Figure 2. The remodeling of the flavonoid metabolism pathway in Aspergillus sp. Gbtc 2. The enzymes annotated in Gbtc 2’s genome are marked in red, including phenylalanine ammonia-lyase (PAL), shikimate O-hydroxycinnamoyltransferase (HTC), 4-coumarate: CoA ligase (4CL), chalcone synthase (CHS), chalcone isomerase (CHI), flavanone 3-hydroxylase (F3H), flavonoid 3′-monooxygenase (F3′M), flavonol synthase (FLS), and leucoanthocyanidin dioxygenase (LDOX); while the unannotated in black, including trans-cinnamate 4-monooxygenase (CYP73A), 5-O-(4-coumaroyl)-D-quinate 3′-monooxygenase (C3′H), flavonoid 3′,5′-hydroxylase (CYP75A), flavone synthase I (FNS I), dihydroflavonol 4-reductase (DFR), and leucoanthocyanidin reductase (LAR). The flavonoids identified in the metabolites of Gbtc 2 are shown in bold black text with an asterisk.

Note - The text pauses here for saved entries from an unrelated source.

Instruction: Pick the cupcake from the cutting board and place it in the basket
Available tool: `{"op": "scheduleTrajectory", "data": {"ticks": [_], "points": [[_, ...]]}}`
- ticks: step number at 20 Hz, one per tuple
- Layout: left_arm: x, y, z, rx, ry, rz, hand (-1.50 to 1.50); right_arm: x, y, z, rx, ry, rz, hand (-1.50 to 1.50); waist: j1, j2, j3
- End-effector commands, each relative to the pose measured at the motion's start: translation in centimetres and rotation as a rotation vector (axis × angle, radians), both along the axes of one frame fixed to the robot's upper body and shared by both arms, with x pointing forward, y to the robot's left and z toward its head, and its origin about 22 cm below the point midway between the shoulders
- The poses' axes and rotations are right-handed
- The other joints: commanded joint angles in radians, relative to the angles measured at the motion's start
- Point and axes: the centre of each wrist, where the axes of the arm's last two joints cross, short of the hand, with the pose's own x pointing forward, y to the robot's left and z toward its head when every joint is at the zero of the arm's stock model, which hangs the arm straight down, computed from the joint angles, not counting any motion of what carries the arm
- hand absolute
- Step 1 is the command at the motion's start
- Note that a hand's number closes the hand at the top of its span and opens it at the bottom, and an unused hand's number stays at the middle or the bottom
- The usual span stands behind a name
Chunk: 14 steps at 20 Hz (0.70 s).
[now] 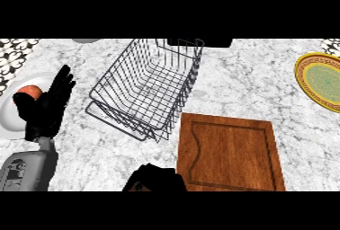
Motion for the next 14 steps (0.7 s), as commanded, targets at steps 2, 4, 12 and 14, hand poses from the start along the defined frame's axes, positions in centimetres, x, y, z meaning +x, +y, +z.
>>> {"op": "scheduleTrajectory", "data": {"ticks": [2,4,12,14], "points": [[0.4,-0.1,0.1,-0.013,-0.006,0.008,0.0,1.4,0.8,2.6,0.133,-0.021,-0.095,1.5,-0.008,0.0,-0.001],[0.3,-1.1,-0.3,-0.012,0.003,0.003,0.0,2.8,1.0,3.8,0.126,-0.031,-0.112,1.5,-0.001,0.0,-0.002],[0.2,-1.3,-0.3,-0.007,0.009,-0.032,0.0,9.3,2.3,8.4,0.049,-0.059,-0.267,1.5,0.034,-0.002,-0.003],[0.8,-1.3,-0.1,0.004,-0.001,-0.026,0.0,10.5,3.2,9.5,-0.011,-0.066,-0.296,1.5,0.027,0.003,-0.004]]}}
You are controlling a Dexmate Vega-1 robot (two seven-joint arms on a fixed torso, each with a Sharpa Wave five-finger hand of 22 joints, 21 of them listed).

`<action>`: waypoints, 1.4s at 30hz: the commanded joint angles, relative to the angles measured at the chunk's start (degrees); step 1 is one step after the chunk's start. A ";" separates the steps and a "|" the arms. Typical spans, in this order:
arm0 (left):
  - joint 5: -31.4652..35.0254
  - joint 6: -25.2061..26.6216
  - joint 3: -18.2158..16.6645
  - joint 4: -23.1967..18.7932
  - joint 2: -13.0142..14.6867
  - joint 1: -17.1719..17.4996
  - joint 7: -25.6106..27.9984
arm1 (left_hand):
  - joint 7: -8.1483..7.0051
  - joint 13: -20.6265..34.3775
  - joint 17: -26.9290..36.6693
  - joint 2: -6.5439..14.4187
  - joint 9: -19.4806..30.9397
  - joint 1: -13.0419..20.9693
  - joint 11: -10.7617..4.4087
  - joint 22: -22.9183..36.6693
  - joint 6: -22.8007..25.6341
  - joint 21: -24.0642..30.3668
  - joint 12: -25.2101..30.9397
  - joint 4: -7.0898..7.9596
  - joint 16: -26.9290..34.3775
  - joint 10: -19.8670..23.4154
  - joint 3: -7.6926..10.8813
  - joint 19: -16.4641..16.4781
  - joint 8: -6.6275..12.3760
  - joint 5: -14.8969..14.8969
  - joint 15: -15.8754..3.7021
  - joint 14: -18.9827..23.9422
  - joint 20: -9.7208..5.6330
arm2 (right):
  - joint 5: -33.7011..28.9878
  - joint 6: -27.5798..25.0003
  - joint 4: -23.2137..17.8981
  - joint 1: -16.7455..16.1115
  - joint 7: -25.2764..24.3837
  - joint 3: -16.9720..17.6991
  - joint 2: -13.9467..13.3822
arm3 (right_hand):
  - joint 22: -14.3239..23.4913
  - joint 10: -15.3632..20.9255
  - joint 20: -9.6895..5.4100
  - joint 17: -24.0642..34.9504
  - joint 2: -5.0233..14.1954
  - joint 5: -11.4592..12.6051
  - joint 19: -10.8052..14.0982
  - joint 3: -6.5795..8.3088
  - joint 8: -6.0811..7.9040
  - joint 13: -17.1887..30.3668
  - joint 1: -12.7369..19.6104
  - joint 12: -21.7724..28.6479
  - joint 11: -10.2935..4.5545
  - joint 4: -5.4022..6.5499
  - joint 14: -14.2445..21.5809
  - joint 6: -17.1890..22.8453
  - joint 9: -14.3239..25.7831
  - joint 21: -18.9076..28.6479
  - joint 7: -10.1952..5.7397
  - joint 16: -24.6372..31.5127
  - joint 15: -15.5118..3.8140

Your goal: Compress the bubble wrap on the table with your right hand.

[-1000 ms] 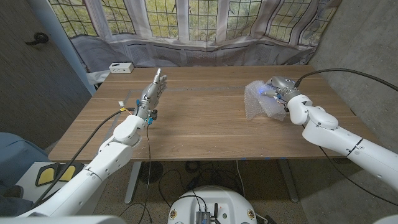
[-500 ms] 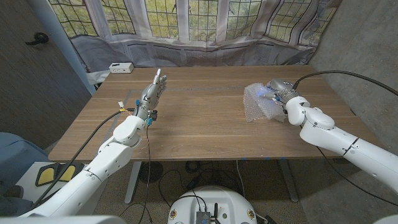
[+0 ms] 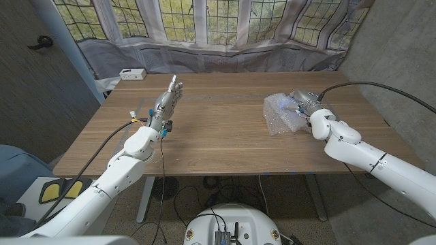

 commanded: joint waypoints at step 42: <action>-0.87 0.59 0.39 1.42 -0.12 -0.62 -0.91 | 0.22 0.10 0.13 -0.01 0.14 0.52 0.01 0.09 0.35 0.11 0.03 0.03 -0.02 0.54 0.33 -0.58 -0.09 -0.15 0.01 0.08 0.03 | -1.99 -2.77 6.98 2.84 -1.07 -6.17 4.58 | 0.05 -12.24 2.74 -0.26 -0.93 -0.43 -10.29 -2.21 -0.47 -0.75 -4.12 -0.57 0.67 -0.86 -13.94 -10.31 0.38 -7.32 1.60 -3.05 3.89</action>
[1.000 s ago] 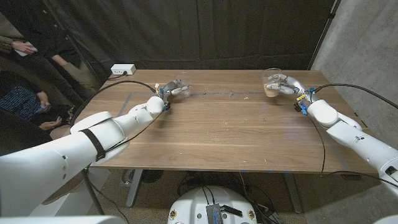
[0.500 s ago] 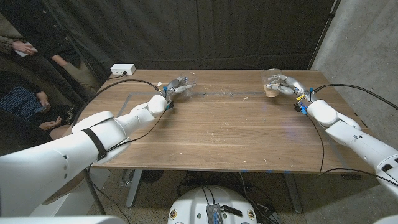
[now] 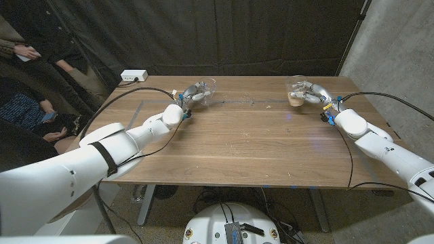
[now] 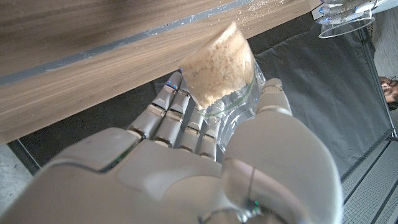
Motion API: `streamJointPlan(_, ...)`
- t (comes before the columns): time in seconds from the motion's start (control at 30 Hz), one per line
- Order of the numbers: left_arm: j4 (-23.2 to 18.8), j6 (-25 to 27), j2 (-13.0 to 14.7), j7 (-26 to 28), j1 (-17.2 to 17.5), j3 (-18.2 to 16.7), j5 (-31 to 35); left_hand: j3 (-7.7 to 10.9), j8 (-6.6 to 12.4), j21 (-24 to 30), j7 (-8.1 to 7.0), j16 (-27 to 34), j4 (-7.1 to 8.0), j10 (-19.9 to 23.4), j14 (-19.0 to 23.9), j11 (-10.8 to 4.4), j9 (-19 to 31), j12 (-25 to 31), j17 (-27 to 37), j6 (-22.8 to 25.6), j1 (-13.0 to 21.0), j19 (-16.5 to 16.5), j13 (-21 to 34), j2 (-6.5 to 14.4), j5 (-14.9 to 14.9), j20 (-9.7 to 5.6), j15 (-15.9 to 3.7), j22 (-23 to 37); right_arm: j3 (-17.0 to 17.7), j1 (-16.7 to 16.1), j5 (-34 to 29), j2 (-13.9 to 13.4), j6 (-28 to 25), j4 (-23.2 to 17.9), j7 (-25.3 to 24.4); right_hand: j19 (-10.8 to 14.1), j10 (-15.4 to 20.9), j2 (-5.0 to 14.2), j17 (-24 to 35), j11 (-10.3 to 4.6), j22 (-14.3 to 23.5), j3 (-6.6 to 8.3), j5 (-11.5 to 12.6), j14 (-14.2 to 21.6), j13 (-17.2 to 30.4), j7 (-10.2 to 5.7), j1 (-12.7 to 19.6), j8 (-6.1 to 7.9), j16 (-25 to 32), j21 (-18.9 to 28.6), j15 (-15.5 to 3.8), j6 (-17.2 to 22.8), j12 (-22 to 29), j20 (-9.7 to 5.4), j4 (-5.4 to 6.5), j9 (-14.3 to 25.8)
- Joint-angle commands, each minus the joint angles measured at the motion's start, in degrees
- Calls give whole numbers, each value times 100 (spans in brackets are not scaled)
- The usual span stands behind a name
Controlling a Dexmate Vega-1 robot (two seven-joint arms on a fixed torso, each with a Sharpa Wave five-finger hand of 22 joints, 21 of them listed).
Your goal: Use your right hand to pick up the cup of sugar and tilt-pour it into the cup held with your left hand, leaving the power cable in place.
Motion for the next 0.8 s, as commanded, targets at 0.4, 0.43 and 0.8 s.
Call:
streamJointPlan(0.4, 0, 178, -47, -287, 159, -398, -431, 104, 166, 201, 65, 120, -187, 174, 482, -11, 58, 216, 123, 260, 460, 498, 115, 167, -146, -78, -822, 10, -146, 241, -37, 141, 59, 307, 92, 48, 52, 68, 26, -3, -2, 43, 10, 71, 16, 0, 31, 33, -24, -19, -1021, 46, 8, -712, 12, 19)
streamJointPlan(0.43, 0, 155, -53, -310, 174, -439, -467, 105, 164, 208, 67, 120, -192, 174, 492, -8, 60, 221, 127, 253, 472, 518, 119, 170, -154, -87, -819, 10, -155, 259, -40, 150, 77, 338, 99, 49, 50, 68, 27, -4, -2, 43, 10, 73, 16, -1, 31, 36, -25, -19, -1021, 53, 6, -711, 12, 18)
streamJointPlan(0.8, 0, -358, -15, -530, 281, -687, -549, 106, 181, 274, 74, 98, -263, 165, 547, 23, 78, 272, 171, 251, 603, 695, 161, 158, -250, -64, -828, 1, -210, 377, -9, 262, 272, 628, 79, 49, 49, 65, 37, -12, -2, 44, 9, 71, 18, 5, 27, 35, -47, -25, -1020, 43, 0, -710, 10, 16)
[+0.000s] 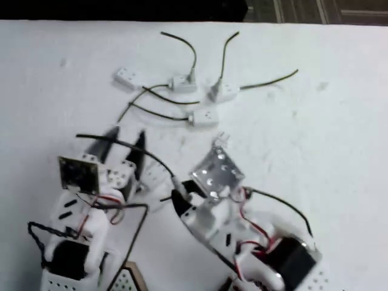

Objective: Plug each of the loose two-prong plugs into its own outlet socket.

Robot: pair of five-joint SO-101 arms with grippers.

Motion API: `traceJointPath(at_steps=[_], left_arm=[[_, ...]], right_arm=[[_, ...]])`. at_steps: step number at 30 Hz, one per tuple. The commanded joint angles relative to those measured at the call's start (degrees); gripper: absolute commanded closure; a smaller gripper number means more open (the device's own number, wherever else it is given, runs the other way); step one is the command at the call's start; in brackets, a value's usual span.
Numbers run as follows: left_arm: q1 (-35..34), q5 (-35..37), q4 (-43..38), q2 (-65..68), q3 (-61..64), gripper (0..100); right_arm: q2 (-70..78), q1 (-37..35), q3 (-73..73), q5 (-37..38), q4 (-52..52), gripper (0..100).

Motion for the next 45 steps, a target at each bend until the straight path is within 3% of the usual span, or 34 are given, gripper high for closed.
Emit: traceJointPath(at_steps=[1,10,17,20,25,31,41,45], left_arm=[[8.6,0.4,-1.3,-0.6,-2.8,81],[16.7,0.2,-1.1,-0.6,-2.9,81],[16.2,-3.3,-1.1,-0.6,-2.6,81],[10.1,-3.1,-0.6,-0.6,-3.0,81],[-7.0,-3.0,-0.3,-0.6,-2.5,81],[-23.3,-3.3,6.2,-0.6,-2.5,81],[-34.3,-3.3,22.1,-0.6,-2.3,81],[-34.9,-3.3,22.7,-0.6,2.6,81]], right_arm=[[-0.8,-0.7,3.5,1.5,-5.4,98.1],[0.1,-0.7,7.4,1.6,-9.8,98.2],[6.1,-0.7,7.1,1.5,-11.6,98.2],[6.2,-0.7,6.9,1.5,-11.8,98.2],[6.7,3.0,4.8,2.7,-11.7,98.2],[8.8,3.6,5.0,5.0,-15.4,98.2],[32.2,3.7,4.9,5.3,-33.3,98.2],[40.5,4.5,4.9,5.3,-40.3,98.2]])
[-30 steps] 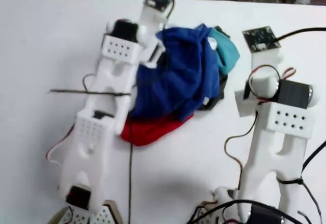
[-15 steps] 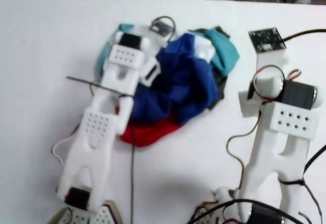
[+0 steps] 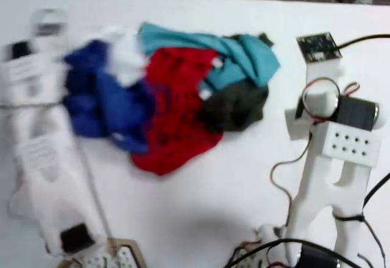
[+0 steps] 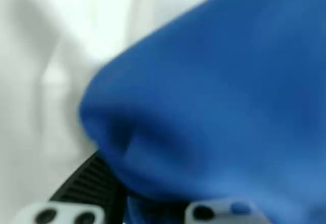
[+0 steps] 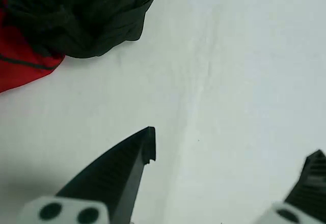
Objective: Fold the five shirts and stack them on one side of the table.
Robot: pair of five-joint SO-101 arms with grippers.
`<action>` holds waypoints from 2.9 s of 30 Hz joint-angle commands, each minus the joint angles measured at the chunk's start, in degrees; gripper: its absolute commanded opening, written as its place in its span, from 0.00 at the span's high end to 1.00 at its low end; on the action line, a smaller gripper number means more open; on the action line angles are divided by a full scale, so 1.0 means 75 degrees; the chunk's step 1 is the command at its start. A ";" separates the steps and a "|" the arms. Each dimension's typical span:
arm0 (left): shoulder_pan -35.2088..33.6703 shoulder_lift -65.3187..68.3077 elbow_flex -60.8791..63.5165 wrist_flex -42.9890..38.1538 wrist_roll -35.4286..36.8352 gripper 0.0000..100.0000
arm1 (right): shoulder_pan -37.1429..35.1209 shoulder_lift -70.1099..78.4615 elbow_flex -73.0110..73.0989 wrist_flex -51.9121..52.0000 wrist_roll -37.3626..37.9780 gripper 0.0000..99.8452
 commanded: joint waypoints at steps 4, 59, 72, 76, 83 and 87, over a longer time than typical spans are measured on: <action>-0.2614 -0.2661 -0.0029 -0.0176 0.0012 0.97 | 0.0006 0.0018 -0.0293 -0.0264 0.0023 0.56; 0.4911 -0.0281 0.3112 -0.0527 -0.0340 0.98 | 0.1471 0.0006 0.0996 -0.0744 0.0469 0.56; 0.2075 -0.0457 0.0674 0.0117 0.0246 0.97 | 0.1471 0.0006 0.0996 -0.0744 0.0457 0.56; 0.0738 -0.1536 0.0440 0.0117 0.0305 0.97 | 0.1471 0.0006 0.0996 -0.0744 0.0445 0.56; -0.1653 -0.3610 0.0428 0.0059 0.0211 0.97 | 0.1272 0.0018 0.1008 -0.0908 0.0399 0.56; -0.2673 -0.4290 0.0451 0.0000 -0.0117 0.97 | 0.0639 0.0018 0.1196 -0.0920 0.0399 0.56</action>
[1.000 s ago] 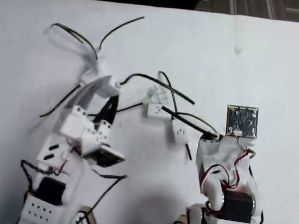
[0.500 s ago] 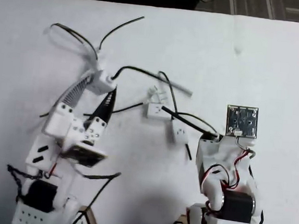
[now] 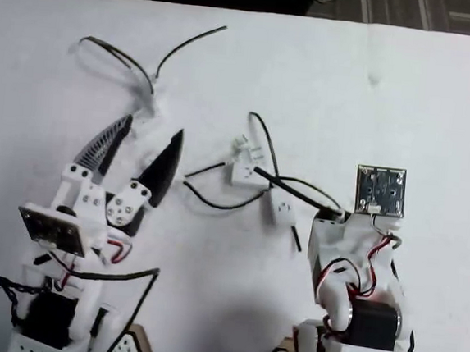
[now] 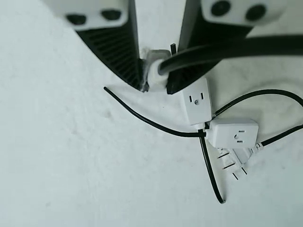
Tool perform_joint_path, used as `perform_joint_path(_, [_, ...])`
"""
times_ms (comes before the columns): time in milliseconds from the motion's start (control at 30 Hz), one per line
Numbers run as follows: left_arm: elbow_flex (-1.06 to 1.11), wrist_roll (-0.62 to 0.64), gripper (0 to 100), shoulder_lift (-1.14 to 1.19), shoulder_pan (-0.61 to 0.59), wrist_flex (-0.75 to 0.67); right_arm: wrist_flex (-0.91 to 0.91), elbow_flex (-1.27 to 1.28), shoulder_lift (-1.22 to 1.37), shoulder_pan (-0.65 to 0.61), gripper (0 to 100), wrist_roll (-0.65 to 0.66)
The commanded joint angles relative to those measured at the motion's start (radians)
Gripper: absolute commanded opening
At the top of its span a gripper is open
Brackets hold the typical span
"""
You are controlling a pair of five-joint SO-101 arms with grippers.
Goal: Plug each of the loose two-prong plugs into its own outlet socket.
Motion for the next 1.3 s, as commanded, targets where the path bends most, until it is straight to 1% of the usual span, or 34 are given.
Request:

Analysis of flavonoid metabolites

After filtering the blank control signal, there were relatively many kinds of metabolites in the sample. The positive ion and negative ion modes reflected the reliability of sample preparation and LC–MS detection (Supplementary Figure S2A). In the multi-peak diagram of MRM metabolite detection in multi-reaction monitoring mode, the samples seen in positive ion and negative ion modes are displayed, and the peaks of different colors represent different metabolites (Supplementary Figure S2B). A total of 71 flavonoids were identified based on the local and public databases, including 13 flavones, 4 isoflavones, 18 flavonols, 8 flavanones, 14 C-glycosyl flavonoids, 12 anthocyanins, and 2 procyanidins. Table 2 shows the top 30 substances in the signal intensity of flavonoids in Gbtc 2 mycelium and culture medium under the same conditions. The signal intensity of other flavonoids is listed in Supplementary Table S3. According to the descending order of total signal intensity, cyanin, afzelechin, dihydromyricetin, kaempferol 3-O-glucoside, di-O-methylquercetin, genistein, trifolin, and 4′-hydroxy-5,7-dimethoxyflavanone had higher total signal intensity. While components with weaker signal strength may be affected by detection conditions, there is no doubt that elements with higher signal strength really exist.

TABLE 2
www.frontiersin.org

Table 2. The qualitative and relative quantitative table of flavonoids.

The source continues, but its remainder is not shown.